In: Sydowia 70, (2018): 155 - 160, ISSN 0082-0598, DOI 10.12905/0380.sydowia70-2018-0155, Published online on August 30th, 2018
Three rapid methods for direct PCR of powdery mildew samples for later sequencing
Irum Mukhtar, Arend F. van Peer, Gerardo Vázquez–Marrufo and Ma. Soledad Vázquez-Garcidueñas, Baogui Xie
Mukhtar I., van Peer A.F., Vázquez–Marrufo G., Vázquez-Garcidueñas M.S. & Xie B.-G. (2018) Three rapid methods for direct PCR of powdery mildew samples for later sequencing. – Sydowia 70: 155–160.

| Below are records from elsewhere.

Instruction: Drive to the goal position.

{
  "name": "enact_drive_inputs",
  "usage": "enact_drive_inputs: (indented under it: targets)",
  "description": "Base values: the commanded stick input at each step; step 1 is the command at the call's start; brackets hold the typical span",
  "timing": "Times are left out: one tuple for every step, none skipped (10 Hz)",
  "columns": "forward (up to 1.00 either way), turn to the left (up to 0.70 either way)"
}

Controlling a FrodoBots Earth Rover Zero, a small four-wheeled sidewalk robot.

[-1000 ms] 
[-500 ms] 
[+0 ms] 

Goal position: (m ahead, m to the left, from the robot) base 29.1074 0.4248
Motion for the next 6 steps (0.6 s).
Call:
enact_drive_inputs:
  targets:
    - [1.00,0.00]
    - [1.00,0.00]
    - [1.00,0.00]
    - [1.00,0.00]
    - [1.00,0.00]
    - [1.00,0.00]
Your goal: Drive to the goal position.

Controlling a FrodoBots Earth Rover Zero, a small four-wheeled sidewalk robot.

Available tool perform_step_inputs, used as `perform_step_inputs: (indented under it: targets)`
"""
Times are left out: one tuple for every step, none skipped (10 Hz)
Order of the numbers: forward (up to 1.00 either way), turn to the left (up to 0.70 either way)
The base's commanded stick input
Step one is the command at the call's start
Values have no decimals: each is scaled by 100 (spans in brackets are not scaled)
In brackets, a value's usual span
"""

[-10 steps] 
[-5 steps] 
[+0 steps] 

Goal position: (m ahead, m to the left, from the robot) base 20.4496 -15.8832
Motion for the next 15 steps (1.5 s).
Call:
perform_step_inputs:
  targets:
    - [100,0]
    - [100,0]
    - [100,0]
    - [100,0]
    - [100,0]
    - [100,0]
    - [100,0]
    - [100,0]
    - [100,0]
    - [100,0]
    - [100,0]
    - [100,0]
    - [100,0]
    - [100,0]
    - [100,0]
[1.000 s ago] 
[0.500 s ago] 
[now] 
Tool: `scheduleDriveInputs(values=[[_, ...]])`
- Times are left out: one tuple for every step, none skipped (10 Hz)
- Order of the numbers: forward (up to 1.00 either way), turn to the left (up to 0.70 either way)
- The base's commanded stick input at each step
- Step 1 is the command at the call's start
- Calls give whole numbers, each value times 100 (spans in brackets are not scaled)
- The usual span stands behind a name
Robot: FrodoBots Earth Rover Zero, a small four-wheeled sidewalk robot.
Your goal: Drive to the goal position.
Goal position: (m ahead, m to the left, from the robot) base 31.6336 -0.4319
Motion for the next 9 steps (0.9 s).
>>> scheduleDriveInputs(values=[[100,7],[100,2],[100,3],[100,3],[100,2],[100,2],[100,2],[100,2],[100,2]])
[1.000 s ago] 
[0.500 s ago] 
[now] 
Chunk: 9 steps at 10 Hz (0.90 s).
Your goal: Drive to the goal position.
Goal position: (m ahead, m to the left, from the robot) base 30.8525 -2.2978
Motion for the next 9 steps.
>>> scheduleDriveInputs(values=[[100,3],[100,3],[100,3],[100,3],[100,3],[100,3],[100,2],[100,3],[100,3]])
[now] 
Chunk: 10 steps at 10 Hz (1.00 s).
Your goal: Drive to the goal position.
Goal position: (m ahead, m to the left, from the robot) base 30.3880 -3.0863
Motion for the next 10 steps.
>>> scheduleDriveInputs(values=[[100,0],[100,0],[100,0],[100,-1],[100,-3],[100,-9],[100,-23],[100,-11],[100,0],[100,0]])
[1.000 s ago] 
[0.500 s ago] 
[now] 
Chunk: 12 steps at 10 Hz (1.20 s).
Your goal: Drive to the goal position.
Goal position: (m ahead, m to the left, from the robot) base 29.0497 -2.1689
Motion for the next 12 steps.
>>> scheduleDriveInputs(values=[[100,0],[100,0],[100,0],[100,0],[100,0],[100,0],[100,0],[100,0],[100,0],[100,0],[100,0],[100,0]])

Powdery mildews are an important obligate parasitic fungal group reported in nearly all regions of the world. DNA isolation for molecular identification of powdery mildew samples is now a standard practice and is becoming more affordable but remains a lengthy process. In this study, three direct DNA isolation methods have been developed for rDNA internal transcribed spacer (ITS) amplification of different powdery mildew species. This reduces time taken for traditional DNA extraction from hours to minutes and rapid PCR means large quantities of DNA are available for sequencing in an hour. Methods proposed in this paper were found rapid and efficient for sequencing. ITS sequences obtained, were neat, clear and comparable to sequences obtained by conventional DNA extraction methods. However, ITS remains insufficient for separation of certain closely related species. In conclusion, our methods are simple, cost-effective and produced enough genomic DNA for quick and high quality sequences. Methods should be trialed further for preparation of DNA libraries of further genomic regions for rapid and accurate powdery mildew identification.
Keywords: ITS, powdery mildews, DNA isolation.